Exercise requirements
Lines from the first one down to the one containing "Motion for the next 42" in the data below are the only ones needed; please return them exactly, both ends included.

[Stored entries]
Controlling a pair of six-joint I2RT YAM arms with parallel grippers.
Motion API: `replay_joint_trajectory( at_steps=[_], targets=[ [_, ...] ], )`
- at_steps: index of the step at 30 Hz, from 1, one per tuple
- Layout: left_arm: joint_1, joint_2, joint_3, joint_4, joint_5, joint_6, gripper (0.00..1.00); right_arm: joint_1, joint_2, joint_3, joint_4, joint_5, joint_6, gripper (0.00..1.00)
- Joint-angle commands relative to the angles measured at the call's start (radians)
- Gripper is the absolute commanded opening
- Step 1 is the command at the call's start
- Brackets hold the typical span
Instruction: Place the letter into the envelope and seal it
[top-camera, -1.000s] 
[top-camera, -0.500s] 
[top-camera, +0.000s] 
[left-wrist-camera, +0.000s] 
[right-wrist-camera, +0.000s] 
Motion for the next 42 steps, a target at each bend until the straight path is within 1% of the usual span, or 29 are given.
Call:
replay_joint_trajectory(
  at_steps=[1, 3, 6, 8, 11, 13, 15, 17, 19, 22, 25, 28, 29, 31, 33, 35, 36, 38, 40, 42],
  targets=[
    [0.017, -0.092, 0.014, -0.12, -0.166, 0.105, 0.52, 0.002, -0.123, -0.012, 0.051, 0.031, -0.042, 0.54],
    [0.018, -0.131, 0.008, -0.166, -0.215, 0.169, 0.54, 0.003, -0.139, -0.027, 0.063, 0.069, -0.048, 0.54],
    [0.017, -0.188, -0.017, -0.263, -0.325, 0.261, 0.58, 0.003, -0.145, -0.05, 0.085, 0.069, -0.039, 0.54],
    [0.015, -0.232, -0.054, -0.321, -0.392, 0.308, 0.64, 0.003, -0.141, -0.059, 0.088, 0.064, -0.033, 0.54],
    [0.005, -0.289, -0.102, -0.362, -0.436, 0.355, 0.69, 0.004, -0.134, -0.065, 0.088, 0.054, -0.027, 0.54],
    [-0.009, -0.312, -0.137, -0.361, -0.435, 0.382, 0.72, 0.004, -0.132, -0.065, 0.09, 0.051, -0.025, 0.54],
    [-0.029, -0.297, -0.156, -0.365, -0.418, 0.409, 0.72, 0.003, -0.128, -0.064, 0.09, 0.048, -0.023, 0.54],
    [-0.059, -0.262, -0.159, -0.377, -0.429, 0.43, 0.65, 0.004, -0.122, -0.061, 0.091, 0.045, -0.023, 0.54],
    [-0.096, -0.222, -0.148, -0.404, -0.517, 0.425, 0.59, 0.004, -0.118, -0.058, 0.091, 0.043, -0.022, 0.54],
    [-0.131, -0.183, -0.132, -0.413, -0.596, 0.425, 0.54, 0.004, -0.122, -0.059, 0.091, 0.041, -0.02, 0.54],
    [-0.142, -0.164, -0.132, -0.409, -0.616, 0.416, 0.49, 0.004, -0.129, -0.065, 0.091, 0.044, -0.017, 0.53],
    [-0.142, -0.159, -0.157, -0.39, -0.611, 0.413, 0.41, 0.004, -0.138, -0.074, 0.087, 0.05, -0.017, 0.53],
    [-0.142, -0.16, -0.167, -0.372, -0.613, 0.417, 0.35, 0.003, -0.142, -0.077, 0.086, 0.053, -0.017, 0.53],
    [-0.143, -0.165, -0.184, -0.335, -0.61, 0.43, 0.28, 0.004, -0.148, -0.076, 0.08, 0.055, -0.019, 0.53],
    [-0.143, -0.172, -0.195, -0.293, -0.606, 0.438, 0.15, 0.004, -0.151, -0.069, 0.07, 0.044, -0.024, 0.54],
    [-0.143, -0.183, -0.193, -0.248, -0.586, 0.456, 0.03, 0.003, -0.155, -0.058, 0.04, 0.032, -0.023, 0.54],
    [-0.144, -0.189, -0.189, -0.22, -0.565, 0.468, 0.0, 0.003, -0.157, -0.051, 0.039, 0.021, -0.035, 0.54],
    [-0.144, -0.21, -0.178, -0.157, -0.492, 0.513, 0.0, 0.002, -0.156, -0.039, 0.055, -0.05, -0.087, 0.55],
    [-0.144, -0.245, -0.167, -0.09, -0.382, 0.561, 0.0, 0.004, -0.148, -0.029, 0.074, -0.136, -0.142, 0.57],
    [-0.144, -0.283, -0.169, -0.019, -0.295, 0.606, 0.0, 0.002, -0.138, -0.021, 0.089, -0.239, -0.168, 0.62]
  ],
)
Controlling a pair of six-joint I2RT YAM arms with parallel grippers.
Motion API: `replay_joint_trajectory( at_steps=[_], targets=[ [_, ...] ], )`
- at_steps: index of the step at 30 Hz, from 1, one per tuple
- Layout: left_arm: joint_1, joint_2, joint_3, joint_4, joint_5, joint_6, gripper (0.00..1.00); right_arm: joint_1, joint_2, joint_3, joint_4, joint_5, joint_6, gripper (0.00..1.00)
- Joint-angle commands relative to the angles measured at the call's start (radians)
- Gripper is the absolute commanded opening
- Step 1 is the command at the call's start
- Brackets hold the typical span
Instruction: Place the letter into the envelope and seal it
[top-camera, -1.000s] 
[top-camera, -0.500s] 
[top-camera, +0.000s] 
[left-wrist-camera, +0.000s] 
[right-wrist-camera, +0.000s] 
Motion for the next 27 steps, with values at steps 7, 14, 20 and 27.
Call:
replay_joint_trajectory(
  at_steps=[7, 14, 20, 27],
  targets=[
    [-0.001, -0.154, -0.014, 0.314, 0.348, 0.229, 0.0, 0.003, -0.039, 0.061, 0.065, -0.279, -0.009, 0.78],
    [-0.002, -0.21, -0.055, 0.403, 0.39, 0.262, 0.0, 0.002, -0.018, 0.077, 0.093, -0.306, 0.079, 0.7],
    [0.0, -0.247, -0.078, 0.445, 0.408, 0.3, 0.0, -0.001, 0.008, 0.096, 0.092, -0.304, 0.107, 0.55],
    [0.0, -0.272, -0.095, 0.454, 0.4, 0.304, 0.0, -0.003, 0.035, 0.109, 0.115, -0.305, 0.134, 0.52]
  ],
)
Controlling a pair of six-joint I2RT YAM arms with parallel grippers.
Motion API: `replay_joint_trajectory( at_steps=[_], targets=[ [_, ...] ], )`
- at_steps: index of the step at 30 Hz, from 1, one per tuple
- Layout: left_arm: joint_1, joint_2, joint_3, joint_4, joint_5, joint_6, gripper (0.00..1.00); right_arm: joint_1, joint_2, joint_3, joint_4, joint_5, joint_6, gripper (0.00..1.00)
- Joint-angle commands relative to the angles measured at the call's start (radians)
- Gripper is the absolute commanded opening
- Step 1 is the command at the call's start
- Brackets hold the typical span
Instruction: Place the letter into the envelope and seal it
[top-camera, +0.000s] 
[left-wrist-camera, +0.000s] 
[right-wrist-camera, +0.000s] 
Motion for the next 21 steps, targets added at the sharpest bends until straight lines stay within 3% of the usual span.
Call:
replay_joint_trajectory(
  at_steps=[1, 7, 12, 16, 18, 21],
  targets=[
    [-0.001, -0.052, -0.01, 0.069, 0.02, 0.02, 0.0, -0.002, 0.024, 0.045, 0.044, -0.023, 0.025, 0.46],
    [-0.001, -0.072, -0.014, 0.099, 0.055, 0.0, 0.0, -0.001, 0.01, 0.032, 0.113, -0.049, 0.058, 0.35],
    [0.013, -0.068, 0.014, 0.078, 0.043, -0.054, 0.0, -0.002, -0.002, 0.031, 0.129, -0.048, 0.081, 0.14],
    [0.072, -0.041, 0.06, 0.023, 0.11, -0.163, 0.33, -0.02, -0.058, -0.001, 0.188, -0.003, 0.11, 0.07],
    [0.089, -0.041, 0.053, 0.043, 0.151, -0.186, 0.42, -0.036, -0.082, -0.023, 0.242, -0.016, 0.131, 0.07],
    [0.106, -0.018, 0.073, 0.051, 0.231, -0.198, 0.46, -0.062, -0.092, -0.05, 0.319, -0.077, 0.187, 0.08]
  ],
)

Written reply
Controlling a pair of six-joint I2RT YAM arms with parallel grippers.
Motion API: `replay_joint_trajectory( at_steps=[_], targets=[ [_, ...] ], )`
- at_steps: index of the step at 30 Hz, from 1, one per tuple
- Layout: left_arm: joint_1, joint_2, joint_3, joint_4, joint_5, joint_6, gripper (0.00..1.00); right_arm: joint_1, joint_2, joint_3, joint_4, joint_5, joint_6, gripper (0.00..1.00)
- Joint-angle commands relative to the angles measured at the call's start (radians)
- Gripper is the absolute commanded opening
- Step 1 is the command at the call's start
- Brackets hold the typical span
Instruction: Place the letter into the envelope and seal it
[top-camera, -1.000s] 
[top-camera, -0.500s] 
[top-camera, +0.000s] 
[left-wrist-camera, +0.000s] 
[right-wrist-camera, +0.000s] 
Motion for the next 42 steps, a target at each bend until the straight path is within 1% of the usual span, or 29 are given.

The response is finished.